Case Report
Copyright ©The Author(s) 2004. Published by Baishideng Publishing Group Inc. All rights reserved.
World J Gastroenterol. Feb 1, 2004; 10(3): 460-462
Published online Feb 1, 2004. doi: 10.3748/wjg.v10.i3.460
Unusual manifestations of gastric inflammatory fibroid polyp in a child
Voranush Chongsrisawat, Phisek Yimyeam, Naruemon Wisedopas, Dusit Viravaidya, Yong Poovorawan
Voranush Chongsrisawat, Phisek Yimyeam, Yong Poovorawan, Department of Pediatrics, Faculty of Medicine, Chulalongkorn University, Bangkok 10330, Thailand
Naruemon Wisedopas, Department of Pathology, Faculty of Medicine, Chulalongkorn University, Bangkok 10330, Thailand
Dusit Viravaidya, Department of Surgery, Faculty of Medicine, Chulalongkorn University, Bangkok 10330, Thailand
Supported by the Thailand Research Fund and Center of Excellence, Viral Hepatitis Research Unit, Chulalongkorn University
Correspondence to: Professor Dr.Yong Poovorawan, Department of Pediatrics, Faculty of Medicine, Chulalongkorn University, Bangkok, 10330 Thailand. yong.p@chula.ac.th
Telephone: +662-256-4909 Fax: +662-256-4929
Received: October 8, 2003
Revised: November 4, 2003
Accepted: November 20, 2003
Published online: February 1, 2004
Abstract

AIM: Inflammatory fibroid polyp (IFP) is a rare benign lesion that may occur throughout the digestive tract.
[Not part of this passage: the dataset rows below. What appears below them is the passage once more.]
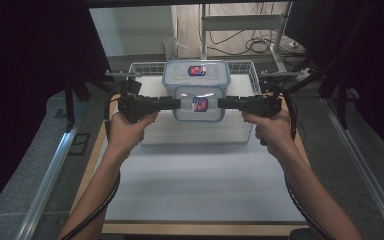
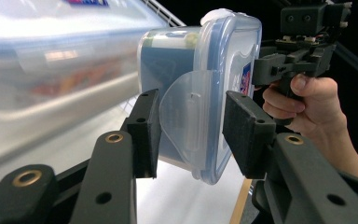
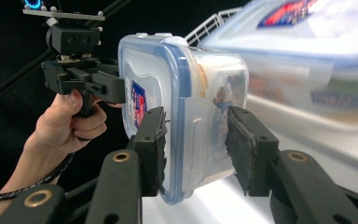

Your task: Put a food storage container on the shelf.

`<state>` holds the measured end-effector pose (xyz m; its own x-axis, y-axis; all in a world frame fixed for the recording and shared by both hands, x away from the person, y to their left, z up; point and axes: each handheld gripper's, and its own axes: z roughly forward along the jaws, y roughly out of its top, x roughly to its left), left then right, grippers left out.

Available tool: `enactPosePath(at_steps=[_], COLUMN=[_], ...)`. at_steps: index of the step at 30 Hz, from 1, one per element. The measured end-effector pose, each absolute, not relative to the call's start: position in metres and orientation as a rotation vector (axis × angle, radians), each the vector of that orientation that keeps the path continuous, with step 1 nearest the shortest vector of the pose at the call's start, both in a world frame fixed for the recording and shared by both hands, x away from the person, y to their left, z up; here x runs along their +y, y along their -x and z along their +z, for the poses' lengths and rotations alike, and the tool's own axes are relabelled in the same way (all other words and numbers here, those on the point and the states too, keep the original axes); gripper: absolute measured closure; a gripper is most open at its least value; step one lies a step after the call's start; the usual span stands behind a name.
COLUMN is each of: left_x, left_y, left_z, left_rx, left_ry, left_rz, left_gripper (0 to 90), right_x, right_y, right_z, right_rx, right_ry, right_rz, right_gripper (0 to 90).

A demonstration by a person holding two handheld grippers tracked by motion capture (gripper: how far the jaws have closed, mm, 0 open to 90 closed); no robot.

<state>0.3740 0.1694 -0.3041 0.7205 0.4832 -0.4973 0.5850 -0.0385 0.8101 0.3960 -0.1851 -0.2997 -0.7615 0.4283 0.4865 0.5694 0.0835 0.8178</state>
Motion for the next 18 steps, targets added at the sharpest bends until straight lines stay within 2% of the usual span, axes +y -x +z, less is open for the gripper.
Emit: enactPosePath(at_steps=[7, 18], left_x=[0.176, 0.178], left_y=[-0.396, -0.428], left_z=[-0.285, -0.275], left_rx=[0.884, 0.908], left_ry=[-1.657, -1.604], left_rz=[-0.092, -0.109], left_gripper=[57.6, 57.5], right_x=[-0.178, -0.173], right_y=[-0.417, -0.45], right_z=[-0.281, -0.262], right_rx=[-2.196, -2.154], right_ry=[1.044, 1.108], right_rz=[-1.793, -1.823], right_gripper=[58.2, 57.8])
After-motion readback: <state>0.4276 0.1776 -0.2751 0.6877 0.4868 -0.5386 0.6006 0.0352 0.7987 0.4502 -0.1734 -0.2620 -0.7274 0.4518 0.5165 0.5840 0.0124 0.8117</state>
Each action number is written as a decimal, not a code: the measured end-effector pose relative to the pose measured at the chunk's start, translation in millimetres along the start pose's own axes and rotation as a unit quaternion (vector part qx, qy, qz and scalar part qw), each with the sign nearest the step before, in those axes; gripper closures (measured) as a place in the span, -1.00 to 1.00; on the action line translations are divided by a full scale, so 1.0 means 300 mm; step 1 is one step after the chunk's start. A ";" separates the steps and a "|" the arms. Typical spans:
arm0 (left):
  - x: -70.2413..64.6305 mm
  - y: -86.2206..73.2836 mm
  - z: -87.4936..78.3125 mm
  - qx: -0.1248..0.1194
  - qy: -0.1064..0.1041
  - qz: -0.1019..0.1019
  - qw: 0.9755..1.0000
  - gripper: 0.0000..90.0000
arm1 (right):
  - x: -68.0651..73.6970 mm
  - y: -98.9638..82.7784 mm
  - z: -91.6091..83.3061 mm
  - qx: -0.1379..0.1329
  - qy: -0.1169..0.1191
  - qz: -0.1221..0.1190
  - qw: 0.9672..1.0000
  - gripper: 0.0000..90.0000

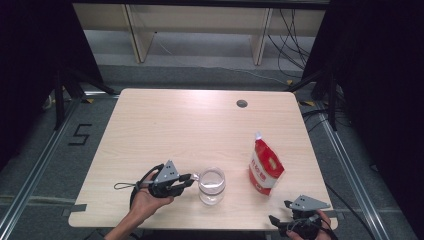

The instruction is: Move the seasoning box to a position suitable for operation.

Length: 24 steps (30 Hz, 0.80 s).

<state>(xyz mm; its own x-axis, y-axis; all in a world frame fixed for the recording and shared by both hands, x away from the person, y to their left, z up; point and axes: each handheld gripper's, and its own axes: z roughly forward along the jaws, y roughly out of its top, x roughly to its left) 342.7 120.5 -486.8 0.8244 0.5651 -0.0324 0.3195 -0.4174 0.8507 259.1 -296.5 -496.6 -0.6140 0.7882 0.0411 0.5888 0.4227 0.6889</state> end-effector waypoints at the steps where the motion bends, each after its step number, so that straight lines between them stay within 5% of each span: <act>1: 0.000 0.000 0.000 0.000 0.000 0.000 1.000 0.69 | -0.004 -0.002 0.001 -0.003 -0.002 -0.009 1.000 -0.46; 9: -0.031 -0.021 -0.025 -0.005 -0.008 -0.006 1.000 0.66 | 0.001 -0.006 0.003 -0.001 0.002 0.006 1.000 -0.46; 24: -0.063 -0.041 -0.047 -0.005 -0.021 0.000 1.000 0.63 | -0.008 -0.002 0.003 -0.007 0.013 -0.014 1.000 -0.44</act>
<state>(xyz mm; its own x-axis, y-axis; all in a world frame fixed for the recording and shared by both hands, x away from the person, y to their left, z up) 316.8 124.9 -489.3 0.8429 0.5353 -0.0545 0.3153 -0.4094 0.8561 260.6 -298.2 -497.8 -0.6435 0.7643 0.0412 0.5642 0.4373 0.7004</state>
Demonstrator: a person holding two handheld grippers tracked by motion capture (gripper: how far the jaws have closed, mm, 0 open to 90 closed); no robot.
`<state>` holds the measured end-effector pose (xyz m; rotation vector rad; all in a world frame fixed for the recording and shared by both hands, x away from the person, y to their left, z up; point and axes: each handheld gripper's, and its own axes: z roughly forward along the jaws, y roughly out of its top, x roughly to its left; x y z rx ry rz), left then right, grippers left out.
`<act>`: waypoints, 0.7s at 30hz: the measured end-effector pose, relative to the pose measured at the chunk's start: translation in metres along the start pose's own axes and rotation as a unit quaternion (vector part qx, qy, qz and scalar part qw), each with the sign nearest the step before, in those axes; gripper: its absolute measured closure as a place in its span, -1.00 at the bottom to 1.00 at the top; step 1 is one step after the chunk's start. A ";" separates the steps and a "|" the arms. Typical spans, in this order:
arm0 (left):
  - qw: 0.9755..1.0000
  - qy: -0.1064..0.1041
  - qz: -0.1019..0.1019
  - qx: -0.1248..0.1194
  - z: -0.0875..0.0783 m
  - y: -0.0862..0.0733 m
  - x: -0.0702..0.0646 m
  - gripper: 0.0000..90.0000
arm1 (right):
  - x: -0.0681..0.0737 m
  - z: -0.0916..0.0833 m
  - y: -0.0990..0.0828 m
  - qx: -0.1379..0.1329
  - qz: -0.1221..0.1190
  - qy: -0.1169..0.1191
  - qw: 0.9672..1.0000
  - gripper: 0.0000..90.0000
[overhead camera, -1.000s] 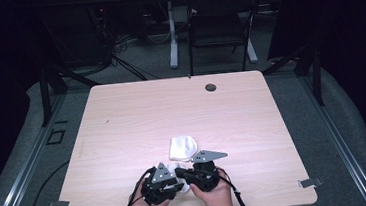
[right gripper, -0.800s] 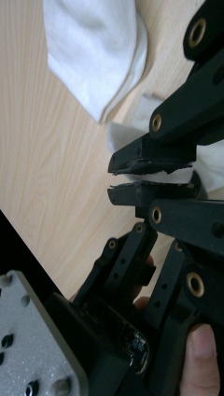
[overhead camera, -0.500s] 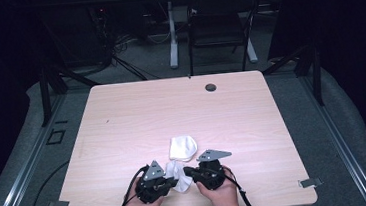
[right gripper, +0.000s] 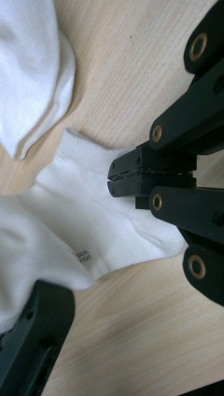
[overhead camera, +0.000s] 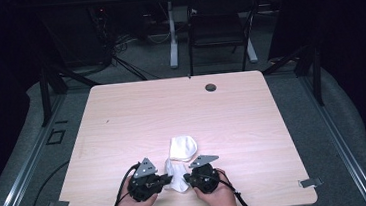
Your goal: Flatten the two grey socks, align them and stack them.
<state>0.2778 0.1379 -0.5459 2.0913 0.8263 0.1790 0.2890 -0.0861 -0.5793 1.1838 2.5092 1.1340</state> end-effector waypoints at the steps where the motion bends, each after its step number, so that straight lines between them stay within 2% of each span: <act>1: 1.000 0.002 -0.002 -0.001 -0.003 0.000 0.002 0.92 | 0.000 0.000 0.000 0.001 0.000 -0.001 1.000 1.00; 5: 1.000 0.008 -0.014 -0.001 -0.012 -0.003 0.008 0.91 | -0.001 -0.004 -0.002 0.010 -0.003 -0.002 1.000 1.00; 10: 0.999 0.021 -0.028 0.005 -0.020 -0.012 0.012 0.90 | -0.008 -0.009 -0.004 0.012 0.008 -0.005 1.000 1.00; 11: 0.999 0.024 -0.024 0.010 -0.021 -0.013 0.014 0.88 | -0.010 -0.011 -0.004 0.017 0.011 -0.007 1.000 1.00; 15: 0.999 0.033 -0.033 0.017 -0.023 -0.018 0.018 0.74 | -0.015 -0.014 -0.006 0.017 0.018 -0.007 1.000 1.00; 21: 0.997 0.058 -0.041 -0.004 -0.035 -0.015 0.026 0.57 | -0.018 -0.015 -0.006 0.020 0.021 -0.009 1.000 1.00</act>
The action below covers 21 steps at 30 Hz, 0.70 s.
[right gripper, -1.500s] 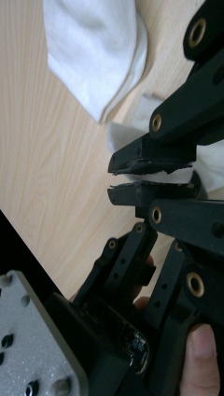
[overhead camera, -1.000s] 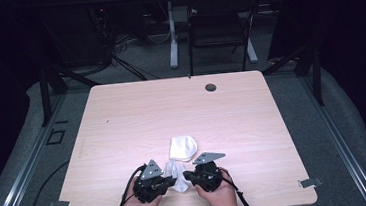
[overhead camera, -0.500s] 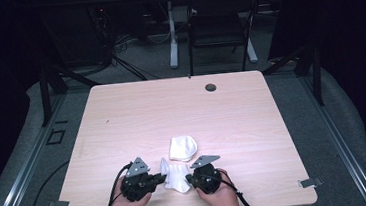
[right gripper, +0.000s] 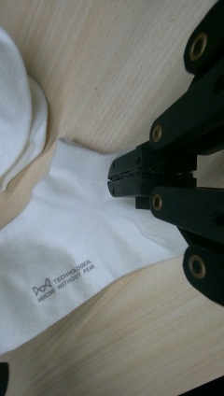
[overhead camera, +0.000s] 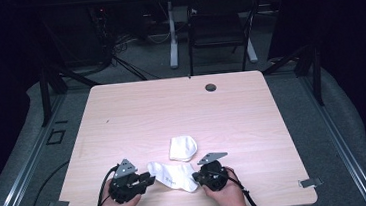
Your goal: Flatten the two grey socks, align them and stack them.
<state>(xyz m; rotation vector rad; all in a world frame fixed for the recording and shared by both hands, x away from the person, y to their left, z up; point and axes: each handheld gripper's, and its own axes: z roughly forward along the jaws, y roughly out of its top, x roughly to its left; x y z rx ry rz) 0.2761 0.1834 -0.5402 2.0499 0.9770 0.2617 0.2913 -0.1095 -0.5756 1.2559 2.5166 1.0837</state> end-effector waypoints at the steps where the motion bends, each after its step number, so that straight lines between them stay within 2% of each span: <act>1: 1.000 0.006 -0.002 -0.006 -0.002 0.001 0.001 0.55 | 0.000 0.000 0.000 0.001 0.000 0.000 1.000 1.00; 6: 0.999 0.012 -0.007 -0.031 -0.009 0.003 0.006 0.53 | 0.000 0.000 0.000 0.000 -0.004 -0.003 1.000 1.00; 8: 0.999 0.011 -0.002 -0.032 -0.007 0.003 0.006 0.49 | 0.000 0.000 0.000 0.001 -0.007 -0.002 1.000 1.00; 12: 1.000 0.013 0.022 0.008 0.015 -0.003 0.008 0.43 | 0.000 0.001 0.000 -0.003 -0.002 -0.001 1.000 1.00; 15: 0.999 0.015 0.024 0.030 0.031 -0.006 0.010 0.39 | 0.000 0.000 0.000 0.001 -0.003 0.000 1.000 1.00; 18: 0.998 0.013 0.032 0.044 0.038 -0.008 0.011 0.36 | -0.001 -0.001 0.000 0.001 -0.005 -0.002 1.000 1.00; 21: 0.998 0.010 0.031 0.056 0.040 -0.011 0.009 0.35 | -0.003 -0.002 0.000 0.007 -0.003 0.002 1.000 1.00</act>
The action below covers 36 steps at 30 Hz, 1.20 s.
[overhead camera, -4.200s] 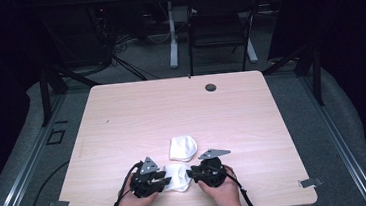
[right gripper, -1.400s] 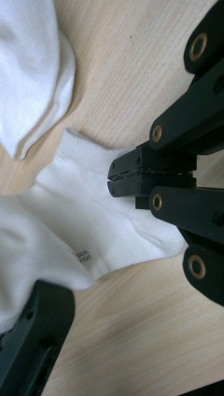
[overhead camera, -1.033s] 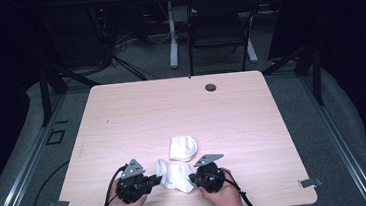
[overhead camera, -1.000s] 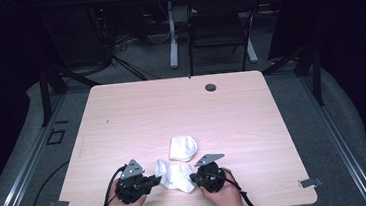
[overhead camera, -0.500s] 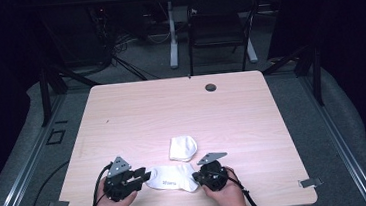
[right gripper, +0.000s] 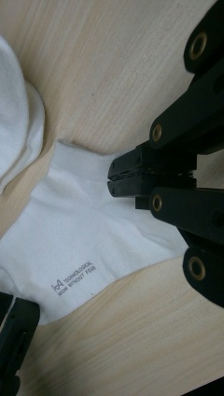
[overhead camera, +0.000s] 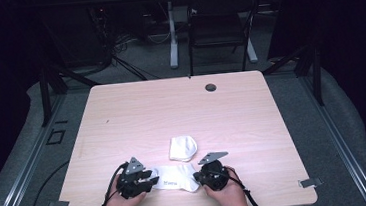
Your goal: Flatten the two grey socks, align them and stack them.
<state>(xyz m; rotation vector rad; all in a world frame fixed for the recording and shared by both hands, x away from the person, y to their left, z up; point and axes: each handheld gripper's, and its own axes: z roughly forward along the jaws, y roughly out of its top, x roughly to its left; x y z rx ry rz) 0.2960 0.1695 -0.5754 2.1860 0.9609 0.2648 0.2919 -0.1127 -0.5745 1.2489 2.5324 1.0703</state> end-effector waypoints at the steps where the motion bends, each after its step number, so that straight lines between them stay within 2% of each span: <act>1: 1.000 -0.002 0.002 0.001 0.000 0.000 -0.001 0.34 | 0.000 0.000 0.000 -0.001 0.003 -0.002 1.000 1.00; 8: 1.000 -0.019 0.003 0.007 -0.003 -0.004 -0.012 0.33 | 0.001 -0.006 -0.004 0.009 0.004 -0.008 1.000 1.00; 13: 1.000 -0.020 0.005 0.005 -0.003 -0.006 -0.022 0.32 | 0.001 -0.010 -0.005 0.024 -0.007 -0.015 1.000 1.00; 17: 1.000 -0.022 0.003 0.007 -0.003 -0.006 -0.022 0.31 | -0.001 -0.011 -0.005 0.026 0.000 -0.008 1.000 1.00; 21: 0.999 -0.034 -0.011 0.005 -0.004 -0.005 -0.021 0.29 | -0.004 -0.013 -0.005 0.033 0.006 -0.004 0.999 0.92; 24: 0.999 -0.038 -0.007 -0.007 -0.008 -0.002 -0.020 0.23 | -0.004 -0.016 -0.003 0.013 0.006 -0.001 1.000 0.78; 27: 0.999 -0.033 -0.010 -0.036 -0.015 0.001 -0.015 0.16 | -0.008 -0.023 0.005 -0.033 0.014 -0.006 0.999 0.62; 29: 0.998 -0.028 -0.014 -0.047 -0.019 0.003 -0.010 0.13 | -0.013 -0.024 0.012 -0.067 0.030 -0.014 0.997 0.53; 31: 0.998 -0.022 -0.019 -0.055 -0.022 0.004 -0.003 0.11 | -0.022 -0.023 0.020 -0.083 0.050 -0.018 0.995 0.50; 34: 0.998 -0.013 -0.027 -0.063 -0.024 0.004 0.004 0.09 | -0.035 -0.017 0.031 -0.092 0.065 -0.032 0.993 0.50; 36: 0.997 -0.010 -0.038 -0.064 -0.024 0.004 0.011 0.08 | -0.048 -0.011 0.041 -0.100 0.093 -0.023 0.990 0.48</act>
IFP is more commonly found in the antrum of the stomach in particular. It mostly affects adults at the average age of 60 years. These polyps are able to cause abdominal pain, gastrointestinal bleeding, intestinal obstruction or intussusception. In this paper we report a case of gastric IFP with unusual presenting features.

METHODS: A child with gastric IFP was described and the literature was reviewed.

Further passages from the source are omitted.